## TASK DESCRIPTION
Line by line, repeat the material below exactly and skip the images.

## GIVEN DATA
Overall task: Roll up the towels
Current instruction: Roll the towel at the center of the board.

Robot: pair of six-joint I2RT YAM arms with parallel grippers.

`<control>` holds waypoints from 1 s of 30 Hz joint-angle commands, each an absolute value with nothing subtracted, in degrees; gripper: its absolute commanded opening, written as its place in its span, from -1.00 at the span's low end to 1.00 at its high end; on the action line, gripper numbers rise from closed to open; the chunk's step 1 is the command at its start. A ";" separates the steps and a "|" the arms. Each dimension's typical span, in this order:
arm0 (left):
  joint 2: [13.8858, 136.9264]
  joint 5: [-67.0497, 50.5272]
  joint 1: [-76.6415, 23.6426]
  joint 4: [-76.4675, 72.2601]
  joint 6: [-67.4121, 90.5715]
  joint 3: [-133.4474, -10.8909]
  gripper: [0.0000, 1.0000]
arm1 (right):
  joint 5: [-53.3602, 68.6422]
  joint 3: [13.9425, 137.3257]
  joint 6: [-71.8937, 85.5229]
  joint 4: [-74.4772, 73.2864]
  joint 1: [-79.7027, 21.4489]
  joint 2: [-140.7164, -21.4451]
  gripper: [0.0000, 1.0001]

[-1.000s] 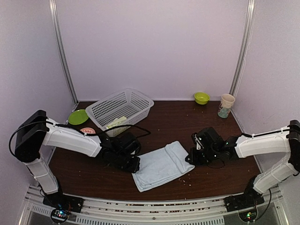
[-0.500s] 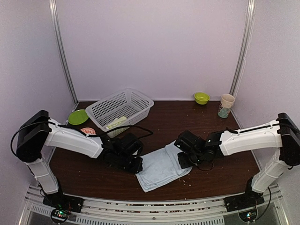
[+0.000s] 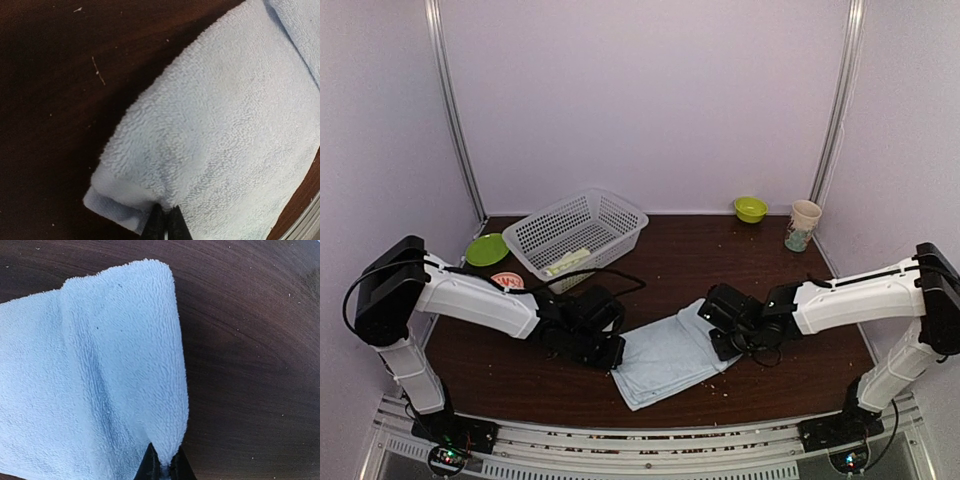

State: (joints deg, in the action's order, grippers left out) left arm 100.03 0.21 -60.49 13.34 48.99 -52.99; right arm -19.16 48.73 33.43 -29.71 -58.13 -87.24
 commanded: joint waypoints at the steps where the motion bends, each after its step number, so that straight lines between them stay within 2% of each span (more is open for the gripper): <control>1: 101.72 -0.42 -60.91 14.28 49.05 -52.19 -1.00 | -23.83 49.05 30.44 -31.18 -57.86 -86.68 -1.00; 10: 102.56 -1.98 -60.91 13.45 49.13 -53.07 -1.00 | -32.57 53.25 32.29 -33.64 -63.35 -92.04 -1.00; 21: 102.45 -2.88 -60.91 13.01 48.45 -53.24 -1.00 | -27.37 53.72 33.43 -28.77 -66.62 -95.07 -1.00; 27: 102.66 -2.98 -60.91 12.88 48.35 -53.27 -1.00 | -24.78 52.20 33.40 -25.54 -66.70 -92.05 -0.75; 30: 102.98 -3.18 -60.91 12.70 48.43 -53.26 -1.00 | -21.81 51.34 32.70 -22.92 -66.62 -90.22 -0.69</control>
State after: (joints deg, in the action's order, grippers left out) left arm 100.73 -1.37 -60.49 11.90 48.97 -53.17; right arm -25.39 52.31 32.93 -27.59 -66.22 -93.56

## TASK ANSWER
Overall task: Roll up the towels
Current instruction: Roll the towel at the center of the board.

Robot: pair of six-joint I2RT YAM arms with parallel grippers.

`<control>` holds waypoints from 1 s of 30 Hz joint-angle commands, each an absolute value with nothing subtracted, in degrees; gripper: its absolute commanded opening, written as its place in its span, from -1.00 at the span's low end to 1.00 at its high end; on the action line, gripper numbers rise from closed to open; the chunk's step 1 is the command at its start. A ";" separates the steps and a "|" the arms. Each dimension's typical span, in this order:
arm0 (left):
  joint 2: [13.8858, 136.9264]
  joint 5: [-67.0497, 50.5272]
  joint 1: [-76.6415, 23.6426]
  joint 4: [-76.4675, 72.2601]
  joint 6: [-67.4121, 90.5715]
  joint 3: [-133.4474, -10.8909]
  gripper: [0.0000, 1.0000]
arm1 (right):
  joint 5: [-53.3602, 68.6422]
  joint 3: [13.9425, 137.3257]
  joint 6: [-71.8937, 85.5229]
  joint 4: [-74.4772, 73.2864]
  joint 1: [-79.7027, 21.4489]
  joint 2: [-140.7164, -21.4451]
  gripper: [0.0000, 1.0001]

[-1.000s] 
[-0.500s] 
[+0.000s] 

State: (joints deg, in the action's order, grippers left out) left arm 100.03 0.21 -60.49 13.34 48.99 -52.99; right arm -19.16 48.73 33.43 -29.71 -58.13 -87.24
 commanded: joint waypoints at the steps where the motion bends, each after its step number, so that straight lines between them stay within 2% of each span (more is open for the gripper): <control>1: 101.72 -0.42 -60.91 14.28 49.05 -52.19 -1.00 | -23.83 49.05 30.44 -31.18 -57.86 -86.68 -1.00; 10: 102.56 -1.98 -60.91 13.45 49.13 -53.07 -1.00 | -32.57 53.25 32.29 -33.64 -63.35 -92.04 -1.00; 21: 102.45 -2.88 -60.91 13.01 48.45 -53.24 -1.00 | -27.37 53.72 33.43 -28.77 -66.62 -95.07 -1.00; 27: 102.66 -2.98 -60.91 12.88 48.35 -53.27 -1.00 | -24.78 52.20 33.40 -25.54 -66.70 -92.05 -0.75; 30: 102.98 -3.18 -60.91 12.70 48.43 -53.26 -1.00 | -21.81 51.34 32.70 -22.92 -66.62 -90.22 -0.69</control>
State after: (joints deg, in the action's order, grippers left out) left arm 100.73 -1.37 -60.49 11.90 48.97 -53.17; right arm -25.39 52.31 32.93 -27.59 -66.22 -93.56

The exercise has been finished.